What to work on
Pictures are to be omitted; everything else in the data must be transcribed exactly.

**** Dataset section ****

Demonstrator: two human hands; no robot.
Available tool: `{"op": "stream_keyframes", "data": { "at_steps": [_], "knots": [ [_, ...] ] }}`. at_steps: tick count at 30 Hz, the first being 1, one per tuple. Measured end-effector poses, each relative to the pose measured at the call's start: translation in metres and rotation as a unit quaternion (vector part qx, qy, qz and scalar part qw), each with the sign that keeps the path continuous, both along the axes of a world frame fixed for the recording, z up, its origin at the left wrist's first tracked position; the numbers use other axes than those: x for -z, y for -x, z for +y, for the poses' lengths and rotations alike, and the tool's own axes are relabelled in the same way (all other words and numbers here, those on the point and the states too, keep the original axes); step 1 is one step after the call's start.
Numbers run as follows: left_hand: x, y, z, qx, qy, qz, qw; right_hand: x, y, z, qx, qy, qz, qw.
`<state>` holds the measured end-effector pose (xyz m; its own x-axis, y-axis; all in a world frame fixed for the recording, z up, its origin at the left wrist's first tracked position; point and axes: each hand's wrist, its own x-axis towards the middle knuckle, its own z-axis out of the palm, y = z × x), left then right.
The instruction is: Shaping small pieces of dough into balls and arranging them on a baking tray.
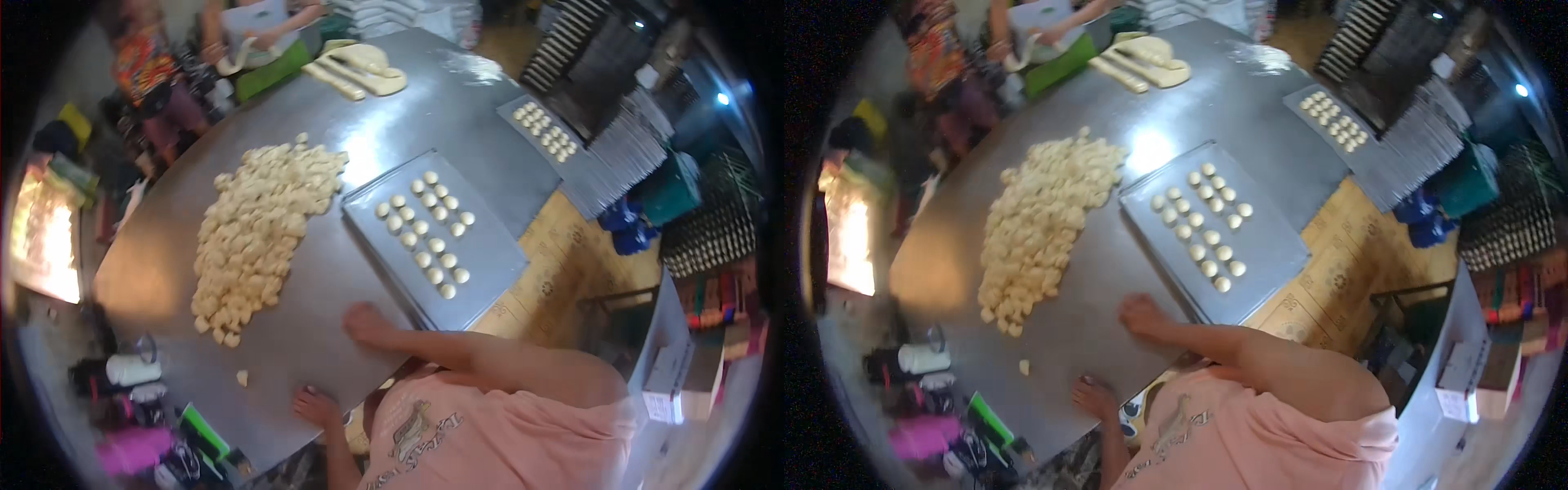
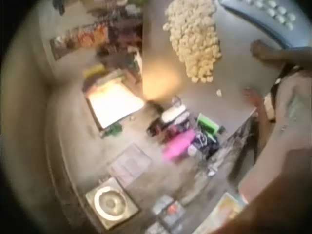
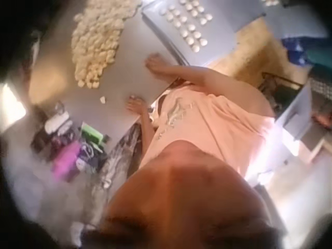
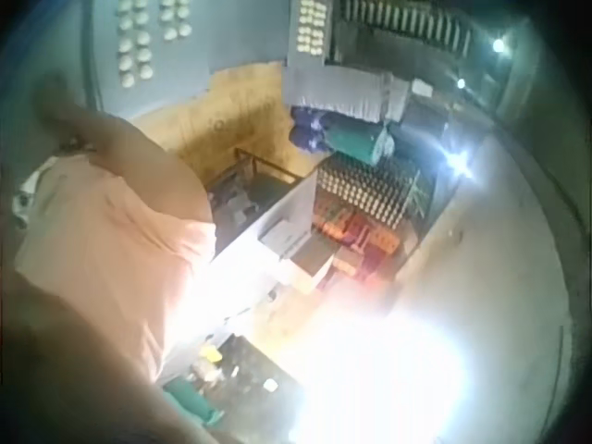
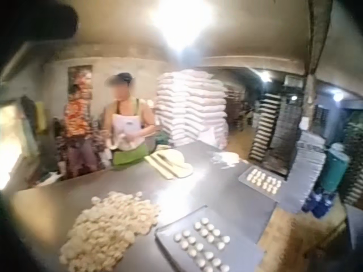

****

Response for this exercise
Demonstrator: two human hands; no robot.
Available tool: `{"op": "stream_keyframes", "data": { "at_steps": [_], "knots": [ [_, ...] ] }}`. at_steps: tick count at 30 Hz, the first being 1, one per tuple. Measured end-effector poses, each relative to the pose measured at the call's start: translation in metres and rotation as a unit quaternion (vector part qx, qy, qz and scalar part qw), each with the sign that keeps the path continuous, both along the axes of a world frame fixed for the recording, z up, its origin at the left wrist's first tracked position; the numbers use other axes than those: x for -z, y for -x, z for +y, for the poses' lengths and rotations alike, and the tool's own axes are relabelled in the same way (all other words and numbers here, those on the point and the states too, keep the original axes); step 1 is one step after the call's start.
Numbers run as follows: left_hand: x, y, z, qx, qy, qz, qw; right_hand: x, y, z, qx, qy, qz, qw.
`<state>` holds the measured end-effector pose (xyz m; its own x-axis, y-axis; all in a world frame fixed for the recording, z up, its origin at the left wrist's first tracked position; point and axes: each hand's wrist, its own x-axis towards the middle knuckle, its own z-axis out of the palm, y = z × x), left then right.
The instruction is: Shaping small pieces of dough into balls and arranging them on a baking tray.

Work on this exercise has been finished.